Julio de Clémantine, jeune homme riche et blasé, ne compte plus ses bonnes fortunes. Il reçoit un soir la visite d'une belle dame qui lui propose trois nuits d'amour contre un prêt de soixante mille francs dont elle a un besoin urgent, bien que son noble mari soit un homme sans reproche à son égard. Les femmes du monde, comme chacun sait, ont des dettes inavouables. Julio donne l'argent mais se refuse à exercer son privilège. Il paye cette insolence de sa ruine. Maintenant, réduit à la pauvreté, Julio se cache sous le pseudonyme de Jules Clément. Cidalise le découvre dans un modeste logis des Ternes, occupé à fumer du tabac d'Orient sur le divan où Goethe lisait les poètes. Elle restitue la somme empruntée et s'offre de nouveau, en toute gratuité. Julio, après une grande scéne pathétique, verse subrepticement un narcotique dans un verre, le boit et dort cinquante-deux heures, échappant ainsi à la tentation.

Dans cette même année 1834, paraissait On ne badine pas avec l'amour dont l'ouverture est si plaisante et le dénouement si tragique. Rappelez-vous l'apostrophe que Perdican lance à Camille dans l'oratoire où Rosette vient de se tuer :

Vous voyez ce qui se passe, nous sommes deux enfants insensés et nous avons joué avec la vie et la mort.

Le héros de Cabanon, lui, badine avec l'amour sans accident dramatique. C'est un jeune homme sceptique qui déteste les complications et n'est pas fâché en outre d'humilier une coquette. Si dissipée que fut sa jeunesse, il lui reste de l'honneur.

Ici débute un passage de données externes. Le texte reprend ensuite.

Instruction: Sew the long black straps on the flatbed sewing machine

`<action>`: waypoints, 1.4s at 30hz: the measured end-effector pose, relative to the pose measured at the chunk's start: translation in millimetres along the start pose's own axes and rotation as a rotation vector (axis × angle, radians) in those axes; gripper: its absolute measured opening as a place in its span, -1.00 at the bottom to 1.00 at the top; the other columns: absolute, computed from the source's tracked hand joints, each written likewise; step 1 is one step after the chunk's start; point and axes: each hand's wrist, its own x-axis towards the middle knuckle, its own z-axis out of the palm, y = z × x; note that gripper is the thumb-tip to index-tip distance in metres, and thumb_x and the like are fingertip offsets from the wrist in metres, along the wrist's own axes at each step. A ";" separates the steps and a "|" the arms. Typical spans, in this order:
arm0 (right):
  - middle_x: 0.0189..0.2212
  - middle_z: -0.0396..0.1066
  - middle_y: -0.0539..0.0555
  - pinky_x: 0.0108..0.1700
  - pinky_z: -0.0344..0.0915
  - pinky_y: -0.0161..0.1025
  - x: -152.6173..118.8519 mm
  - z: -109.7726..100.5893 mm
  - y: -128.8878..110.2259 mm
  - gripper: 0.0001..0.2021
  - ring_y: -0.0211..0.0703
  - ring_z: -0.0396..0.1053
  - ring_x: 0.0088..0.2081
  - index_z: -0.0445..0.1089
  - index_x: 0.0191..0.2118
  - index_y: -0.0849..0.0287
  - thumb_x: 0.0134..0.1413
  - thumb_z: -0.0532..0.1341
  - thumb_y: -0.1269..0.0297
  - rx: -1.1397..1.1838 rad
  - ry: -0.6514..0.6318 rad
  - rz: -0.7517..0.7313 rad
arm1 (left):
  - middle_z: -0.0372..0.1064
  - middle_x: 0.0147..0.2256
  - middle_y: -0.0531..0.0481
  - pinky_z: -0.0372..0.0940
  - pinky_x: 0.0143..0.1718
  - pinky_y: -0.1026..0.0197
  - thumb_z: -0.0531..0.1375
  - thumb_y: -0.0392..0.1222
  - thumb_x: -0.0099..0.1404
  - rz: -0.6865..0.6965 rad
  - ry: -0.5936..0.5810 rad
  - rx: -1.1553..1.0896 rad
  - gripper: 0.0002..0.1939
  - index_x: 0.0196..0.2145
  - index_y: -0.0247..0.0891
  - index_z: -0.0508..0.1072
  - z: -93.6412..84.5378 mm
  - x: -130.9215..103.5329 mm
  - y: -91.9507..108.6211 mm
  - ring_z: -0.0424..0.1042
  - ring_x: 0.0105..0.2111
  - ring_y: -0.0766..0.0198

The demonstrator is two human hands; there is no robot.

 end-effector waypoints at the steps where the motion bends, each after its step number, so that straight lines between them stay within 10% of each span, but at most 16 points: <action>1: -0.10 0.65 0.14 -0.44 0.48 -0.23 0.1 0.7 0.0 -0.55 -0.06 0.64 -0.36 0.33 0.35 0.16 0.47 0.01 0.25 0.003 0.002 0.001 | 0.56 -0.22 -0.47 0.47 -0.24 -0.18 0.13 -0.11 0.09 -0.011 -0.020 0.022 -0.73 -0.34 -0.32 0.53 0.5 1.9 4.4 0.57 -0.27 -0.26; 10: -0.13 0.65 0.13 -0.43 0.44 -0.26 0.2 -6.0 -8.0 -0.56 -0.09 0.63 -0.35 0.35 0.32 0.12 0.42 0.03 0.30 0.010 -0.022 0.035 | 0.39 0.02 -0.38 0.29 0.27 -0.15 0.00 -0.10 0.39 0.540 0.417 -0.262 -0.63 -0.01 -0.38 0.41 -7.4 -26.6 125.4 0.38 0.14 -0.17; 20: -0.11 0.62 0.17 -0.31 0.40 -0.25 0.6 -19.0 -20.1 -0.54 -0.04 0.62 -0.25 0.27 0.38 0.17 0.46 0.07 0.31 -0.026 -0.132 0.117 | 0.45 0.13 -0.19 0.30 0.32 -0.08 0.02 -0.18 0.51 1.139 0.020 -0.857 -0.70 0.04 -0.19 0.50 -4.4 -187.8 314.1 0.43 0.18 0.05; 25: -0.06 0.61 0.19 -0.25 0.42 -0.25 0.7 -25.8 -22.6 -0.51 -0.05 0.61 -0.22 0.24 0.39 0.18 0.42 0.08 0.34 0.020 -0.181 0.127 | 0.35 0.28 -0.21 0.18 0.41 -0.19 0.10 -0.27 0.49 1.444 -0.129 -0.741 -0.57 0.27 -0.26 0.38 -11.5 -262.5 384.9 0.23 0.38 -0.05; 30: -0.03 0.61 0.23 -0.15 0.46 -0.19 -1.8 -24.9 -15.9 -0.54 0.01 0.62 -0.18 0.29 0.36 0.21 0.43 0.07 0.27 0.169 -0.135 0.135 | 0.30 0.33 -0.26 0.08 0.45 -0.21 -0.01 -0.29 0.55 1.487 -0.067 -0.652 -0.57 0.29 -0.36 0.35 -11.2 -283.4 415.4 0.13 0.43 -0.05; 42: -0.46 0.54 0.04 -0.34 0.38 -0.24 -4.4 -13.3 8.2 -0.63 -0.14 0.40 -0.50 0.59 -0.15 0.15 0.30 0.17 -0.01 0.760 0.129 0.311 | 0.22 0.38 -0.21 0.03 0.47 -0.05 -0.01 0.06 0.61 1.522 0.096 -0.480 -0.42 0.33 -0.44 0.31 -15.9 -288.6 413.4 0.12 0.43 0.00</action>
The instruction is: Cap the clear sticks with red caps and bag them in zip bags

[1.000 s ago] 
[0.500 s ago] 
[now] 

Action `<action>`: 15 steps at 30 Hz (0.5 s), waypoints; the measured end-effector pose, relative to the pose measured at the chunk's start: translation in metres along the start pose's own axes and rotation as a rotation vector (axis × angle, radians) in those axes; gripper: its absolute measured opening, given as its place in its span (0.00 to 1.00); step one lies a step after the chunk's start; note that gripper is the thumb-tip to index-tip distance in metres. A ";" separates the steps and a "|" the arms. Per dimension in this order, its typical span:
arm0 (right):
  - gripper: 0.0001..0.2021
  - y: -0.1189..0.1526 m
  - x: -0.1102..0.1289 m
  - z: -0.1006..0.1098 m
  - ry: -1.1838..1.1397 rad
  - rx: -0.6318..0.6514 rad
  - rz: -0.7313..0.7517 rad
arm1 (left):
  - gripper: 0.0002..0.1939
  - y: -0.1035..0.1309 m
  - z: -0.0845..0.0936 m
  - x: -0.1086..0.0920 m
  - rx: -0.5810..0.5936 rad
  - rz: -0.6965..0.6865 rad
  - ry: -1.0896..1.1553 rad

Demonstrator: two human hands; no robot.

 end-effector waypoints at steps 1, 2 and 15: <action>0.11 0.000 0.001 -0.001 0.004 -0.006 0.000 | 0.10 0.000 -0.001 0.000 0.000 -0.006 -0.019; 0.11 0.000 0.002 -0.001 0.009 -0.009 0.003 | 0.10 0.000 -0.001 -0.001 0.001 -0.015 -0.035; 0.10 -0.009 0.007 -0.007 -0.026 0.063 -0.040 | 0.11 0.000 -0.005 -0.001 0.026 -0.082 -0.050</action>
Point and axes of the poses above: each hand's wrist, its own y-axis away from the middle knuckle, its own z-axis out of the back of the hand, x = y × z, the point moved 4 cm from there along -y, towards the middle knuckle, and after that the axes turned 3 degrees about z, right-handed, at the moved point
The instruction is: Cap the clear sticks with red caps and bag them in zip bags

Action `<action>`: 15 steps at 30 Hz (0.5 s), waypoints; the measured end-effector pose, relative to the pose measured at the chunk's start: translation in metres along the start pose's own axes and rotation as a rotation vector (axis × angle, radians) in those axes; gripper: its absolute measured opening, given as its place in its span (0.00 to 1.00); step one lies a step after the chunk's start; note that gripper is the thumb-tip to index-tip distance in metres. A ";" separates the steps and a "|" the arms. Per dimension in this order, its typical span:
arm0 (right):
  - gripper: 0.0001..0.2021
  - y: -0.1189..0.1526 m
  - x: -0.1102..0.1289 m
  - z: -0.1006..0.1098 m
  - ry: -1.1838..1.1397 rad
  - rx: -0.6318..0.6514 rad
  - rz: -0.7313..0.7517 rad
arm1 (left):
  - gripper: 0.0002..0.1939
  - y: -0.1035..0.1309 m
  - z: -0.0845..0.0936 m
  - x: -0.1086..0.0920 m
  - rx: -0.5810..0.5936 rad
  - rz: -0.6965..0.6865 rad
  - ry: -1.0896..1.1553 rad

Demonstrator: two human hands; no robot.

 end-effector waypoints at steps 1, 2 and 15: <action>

Quand il se réveille, Julio dit adieu aux folies de son âge. Il place les soixante mille francs en bonnes rentes sur l'Etat, opération sans risque à cette époque. Il s'embourgeoise, devient garde national et emploie ses loisirs à confectionner des recettes culinaires dont « les cailles à la Clémantine » sont le chef-d'oeuvre d'une tête bien pensante et d'un estomac éprouvé. Je ne vous convierai pas à goûter cette merveille gastronomique car je crains qu'une cuisinière, pour qui en dernier ressort cette histoire fut écrite, n'y perde son latin.

En parcourant ces pages délicates il me semblait que l'Indifférent de Watteau me rendait visite et que Verlaine me berçait de sa musique :

Tout en chantant sur le mode mineur
L'amour vainqueur et la vie importune,
Ils n'ont pas l'air de croire à leur bonheur,
Et leur chanson se mêle au clair de lune…

Émile Cabanon n'a pas laissé d'autres ouvrages. On rencontre sa signature dans le Corsaire et le Journal des enfants. D'humeur galante et généreux de caractère, il mettait tous ses soins à écorner la fortune de son père lorsque celui-ci s'avisa de l'installer dans une succursale de sa maison qu'il fondait à Paris. Le fils prodigue mena de front les affaires paternelles et ses affaires de coeur. Ces dernières vidèrent sa bourse et ruinèrent sa santé. Il mourut en épicurien, le sourire aux lèvres, regretté par un ou deux amis fidèles, pleuré de quelques belles peut-être. Quelle fin enviable pour un lion du jour !

A celui qui accuserait de frivolité mon goût pour un roman aussi léger, je rétorquerais que rien ne me plaît davantage que les oeuvres dont l'unique vertu est « l'incorruptible orgueil de ne servir à rien ». Elles m'enchantent comme ces nuages nacrés qui naviguent dans le ciel à l'heure où le crépuscule va naître. S'il fallait me défaire de ma bibliothèque, ce n'est que de tels livres que je pleurerais. En attendant ce jour fatal, j'ai placé Un roman pour les cuisinières sur le rayon où repose Un document sur l'impuissance d'aimer du charmant Jean de Tinan. Tous deux ont la même résonance ; l'ironie sentimentale unit leurs voix juvéniles aux accents désabusés.

Inutile de dire que le roman d'Émile Cabanon passa inaperçu, emporté comme un fétu sur la mer démontée du romantisme. Il se trouva cependant un critique austère, scandalisé par le dénouement fantaisiste, pour anoblir l'auteur en l'appelant « Cabanon de Bicêtre ».

Les cuistres tuent les papillons à coups de fusil.